- Leader: Floyd "Ray" Looker
- Dates active: 1995– October 1996
- Active regions: Clarksburg, West Virginia, United States
- Ideology: American nationalism National conservatism Libertarianism Sovereign citizen movement
- Political position: Right-wing

= Mountaineer Militia =

American terrorist group

Mountaineer Militia was an American local anti-government paramilitary group, members of which plotted to blow up an FBI building in Clarksburg, West Virginia in 1996. The group also used the name West Virginia Mountaineer Militia, and had ties with another militias from other states.

==Plot and arrest==
On October 11, 1996, seven men having connections with the Mountaineer Militia, a local anti-government paramilitary group, were arrested on charges of plotting to blow up the Federal Bureau of Investigation's Criminal Justice Information Services Division in Clarksburg, West Virginia, after a 16-month investigation. The group had even considered the killing United States Senator Jay Rockefeller and Federal Reserve chairman Alan Greenspan in a "holy war" against the "tiranous" U.S. government.

While members of the group had been assembling large quantities of explosives and blasting caps, militia leader Floyd Raymond Looker obtained blueprints of the FBI facility from a Clarksburg, West Virginia firefighter. Plastic explosives were confiscated by law enforcement officials at five locations in West Virginia, Pennsylvania, and Ohio.
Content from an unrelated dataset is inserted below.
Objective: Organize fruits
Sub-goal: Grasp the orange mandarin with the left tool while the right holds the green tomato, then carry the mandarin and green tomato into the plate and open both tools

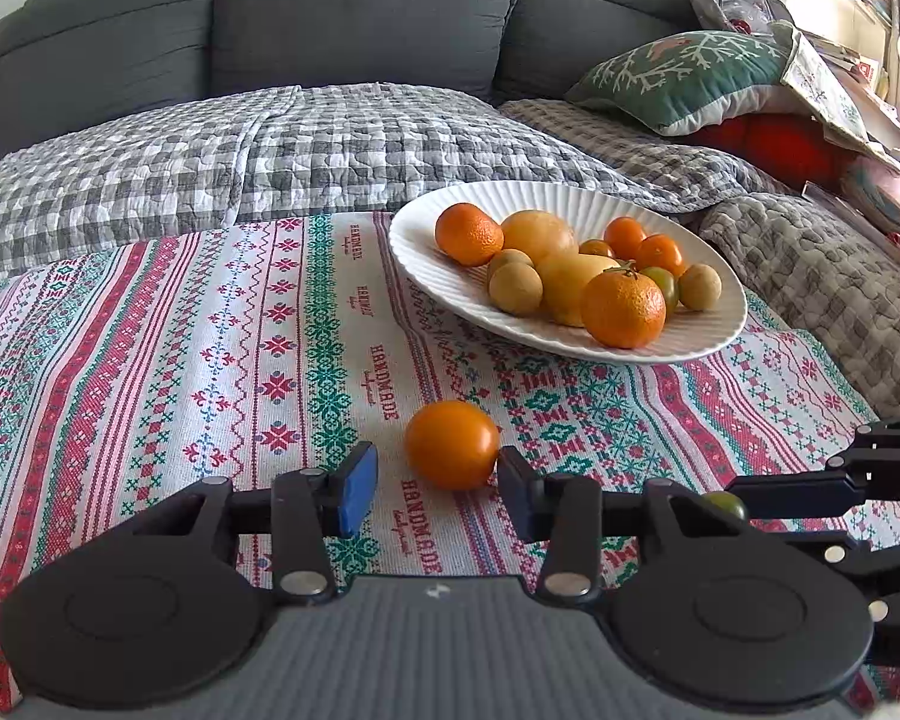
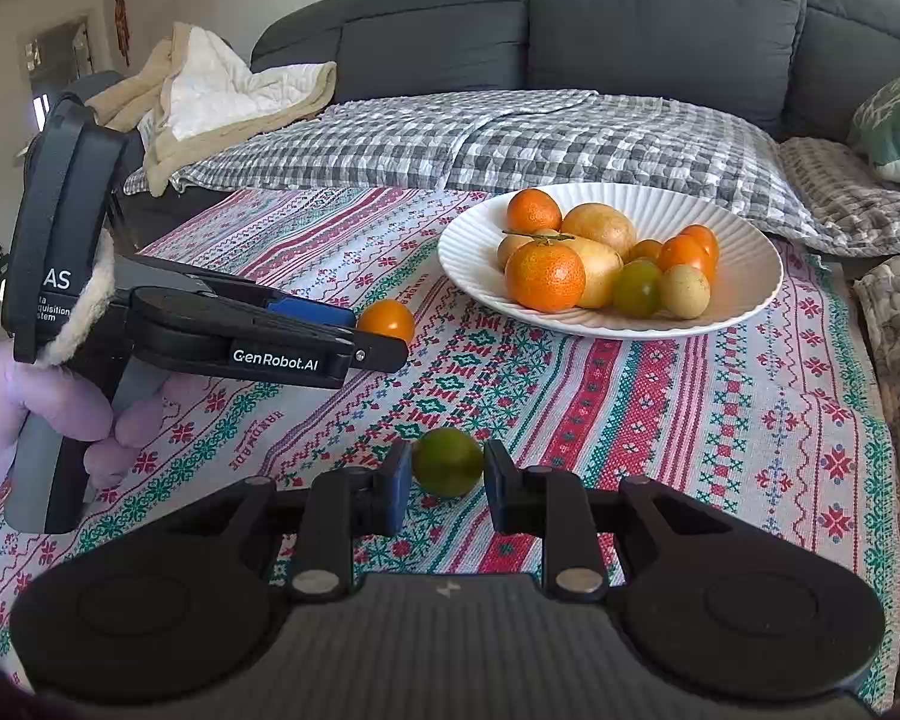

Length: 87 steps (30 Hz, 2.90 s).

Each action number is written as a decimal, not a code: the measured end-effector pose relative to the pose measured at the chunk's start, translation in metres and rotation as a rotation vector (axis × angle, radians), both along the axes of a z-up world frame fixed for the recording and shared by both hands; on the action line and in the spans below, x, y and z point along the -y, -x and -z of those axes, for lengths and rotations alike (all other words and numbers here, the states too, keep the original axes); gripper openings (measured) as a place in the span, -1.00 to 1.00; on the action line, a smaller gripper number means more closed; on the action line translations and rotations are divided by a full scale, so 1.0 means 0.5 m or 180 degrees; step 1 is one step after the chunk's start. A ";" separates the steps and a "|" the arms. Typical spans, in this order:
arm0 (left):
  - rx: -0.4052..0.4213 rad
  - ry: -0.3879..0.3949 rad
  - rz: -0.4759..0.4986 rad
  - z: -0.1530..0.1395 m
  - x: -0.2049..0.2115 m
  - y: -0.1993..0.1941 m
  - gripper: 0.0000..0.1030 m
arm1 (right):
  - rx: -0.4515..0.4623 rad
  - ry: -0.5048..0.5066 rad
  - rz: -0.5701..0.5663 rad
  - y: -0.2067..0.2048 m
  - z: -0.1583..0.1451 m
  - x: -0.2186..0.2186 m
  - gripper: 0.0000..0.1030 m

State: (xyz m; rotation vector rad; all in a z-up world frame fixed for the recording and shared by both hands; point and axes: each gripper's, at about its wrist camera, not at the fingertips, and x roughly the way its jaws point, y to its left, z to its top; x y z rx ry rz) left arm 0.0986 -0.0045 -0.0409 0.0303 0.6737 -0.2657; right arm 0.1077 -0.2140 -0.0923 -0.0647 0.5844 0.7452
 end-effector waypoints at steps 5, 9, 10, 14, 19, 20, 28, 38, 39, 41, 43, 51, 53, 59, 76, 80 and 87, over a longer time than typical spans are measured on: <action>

Looker was taken into custody after arranging to sell the blueprints for $50,000 to an undercover FBI agent, whom he believed to be a representative of an international terrorist group. In 1998 Looker was sentenced to 18 years in prison. Two other defendants were sentenced on explosives charges, and the firefighter drew a year in prison for providing blueprints. The charges with those who were judge include conspiracy to manufacture explosives, transport explosives across state lines and place them near the FBI's Criminal Justice Information Services center in Clarksburg. Two of the arrested, Edward Moore and Jack Phillips, were charged for the making and dealing in explosives, including homemade nitroglycerine and C-4. Before the arrests, Moore said to Mr. Looker and the Government informer that he had perfected a homemade rocket-propelled grenade. Also, the authorities said, the group held a training practices in which they detonated an improvised explosive that left a hole two feet wide and four feet deep.

Other arrested were James R. Rogers, (40) a firefighter from Clarksburg. He is accused for the providing of 12 photographs of blueprints of the FBI complex, including plans for the underground computer center, with the objective to attack that part of the complex. The group also posted a video on the internet called "America Under Siege," alleging acts authorized by the federal government against its own people.

===Convictions===
On March 29, 1998, the leader Floyd "Ray" Looker was convicted and sentenced to 18 years in a federal prison. Looker (57), was among the first to be charged under a 1994 antiterrorism law that makes it a crime to provide material resources to terrorists activities. While Looker pleaded guilty to the conspiracy charges, on several occasions he mentioned that the plans and materials he had couldn't have made the attack successful. James R. Rogers, was sentenced to 10 years.